■ EXERCISE GOAL
Repeat the listing below exactly as given.

■ DATA EXTRACT
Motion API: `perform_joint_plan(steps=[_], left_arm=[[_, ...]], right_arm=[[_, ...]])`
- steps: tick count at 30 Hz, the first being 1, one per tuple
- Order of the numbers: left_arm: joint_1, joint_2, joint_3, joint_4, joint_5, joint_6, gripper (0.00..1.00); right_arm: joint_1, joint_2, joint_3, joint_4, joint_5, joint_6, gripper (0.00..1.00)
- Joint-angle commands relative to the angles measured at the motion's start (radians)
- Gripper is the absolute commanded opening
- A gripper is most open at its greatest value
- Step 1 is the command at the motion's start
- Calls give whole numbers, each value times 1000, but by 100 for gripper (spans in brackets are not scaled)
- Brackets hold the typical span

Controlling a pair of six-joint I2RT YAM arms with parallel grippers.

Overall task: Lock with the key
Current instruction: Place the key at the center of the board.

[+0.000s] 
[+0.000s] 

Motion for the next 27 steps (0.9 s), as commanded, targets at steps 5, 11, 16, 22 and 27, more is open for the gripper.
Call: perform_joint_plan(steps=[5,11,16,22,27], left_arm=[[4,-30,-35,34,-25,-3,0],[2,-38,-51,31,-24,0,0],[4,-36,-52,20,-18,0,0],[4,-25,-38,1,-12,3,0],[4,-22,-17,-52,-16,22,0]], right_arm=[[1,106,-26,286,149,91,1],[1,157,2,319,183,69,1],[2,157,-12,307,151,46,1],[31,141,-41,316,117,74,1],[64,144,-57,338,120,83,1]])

■ RESPONSE AREA
Motion API: `perform_joint_plan(steps=[_], left_arm=[[_, ...]], right_arm=[[_, ...]])`
- steps: tick count at 30 Hz, the first being 1, one per tuple
- Order of the numbers: left_arm: joint_1, joint_2, joint_3, joint_4, joint_5, joint_6, gripper (0.00..1.00); right_arm: joint_1, joint_2, joint_3, joint_4, joint_5, joint_6, gripper (0.00..1.00)
- Joint-angle commands relative to the angles measured at the motion's start (radians)
- Gripper is the absolute commanded opening
- A gripper is most open at its greatest value
- Step 1 is the command at the motion's start
- Calls give whole numbers, each value times 1000, but by 100 for gripper (spans in brackets are not scaled)
- Brackets hold the typical span

Controlling a pair of six-joint I2RT YAM arms with parallel grippers.

Overall task: Lock with the key
Current instruction: Place the key at the center of the board.

[+0.000s] 
[+0.000s] 

Motion for the next 27 steps (0.9 s), as commanded, targets at steps 5, 11, 16, 22 and 27, more is open for the gripper.
Call: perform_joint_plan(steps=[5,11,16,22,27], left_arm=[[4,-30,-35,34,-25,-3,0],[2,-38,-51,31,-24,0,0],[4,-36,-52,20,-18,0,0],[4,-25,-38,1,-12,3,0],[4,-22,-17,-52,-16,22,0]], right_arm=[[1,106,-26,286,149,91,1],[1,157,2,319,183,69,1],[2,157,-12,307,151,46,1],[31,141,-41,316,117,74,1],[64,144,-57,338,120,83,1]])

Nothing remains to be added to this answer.